▶ EXERCISE DESCRIPTION
Return all lines from the listing below in which "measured" appears.

▶ DATA PROVIDED
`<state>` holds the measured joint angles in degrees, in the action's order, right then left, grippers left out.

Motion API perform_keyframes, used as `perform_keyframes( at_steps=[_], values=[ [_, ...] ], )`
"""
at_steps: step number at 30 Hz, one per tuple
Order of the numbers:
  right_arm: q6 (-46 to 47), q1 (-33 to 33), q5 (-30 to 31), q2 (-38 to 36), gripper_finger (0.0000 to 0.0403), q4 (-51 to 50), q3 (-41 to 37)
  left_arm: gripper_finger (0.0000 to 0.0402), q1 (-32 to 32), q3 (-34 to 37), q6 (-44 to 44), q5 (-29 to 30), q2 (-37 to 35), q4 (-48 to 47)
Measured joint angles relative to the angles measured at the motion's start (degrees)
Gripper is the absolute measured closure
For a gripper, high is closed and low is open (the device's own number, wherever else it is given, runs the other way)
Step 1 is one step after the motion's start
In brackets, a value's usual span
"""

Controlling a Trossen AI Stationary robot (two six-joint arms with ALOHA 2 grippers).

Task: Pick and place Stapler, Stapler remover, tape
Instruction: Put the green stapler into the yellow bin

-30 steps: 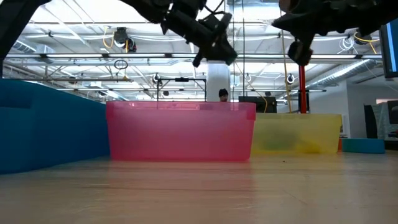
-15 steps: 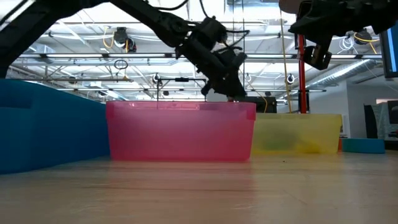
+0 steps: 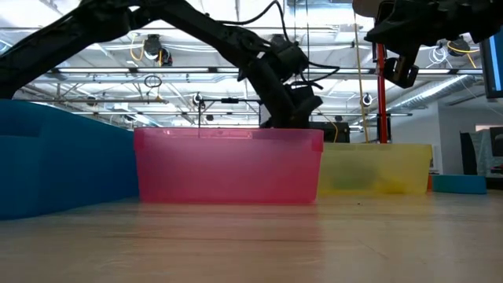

▶ WRITTEN ANSWER
`<state>` holds the measured joint angles in degrees, in the action's order, right then left, grippers left out.
Measured joint angles relative to the angles measured at the motion's start (degrees)
Gripper is the absolute measured closure

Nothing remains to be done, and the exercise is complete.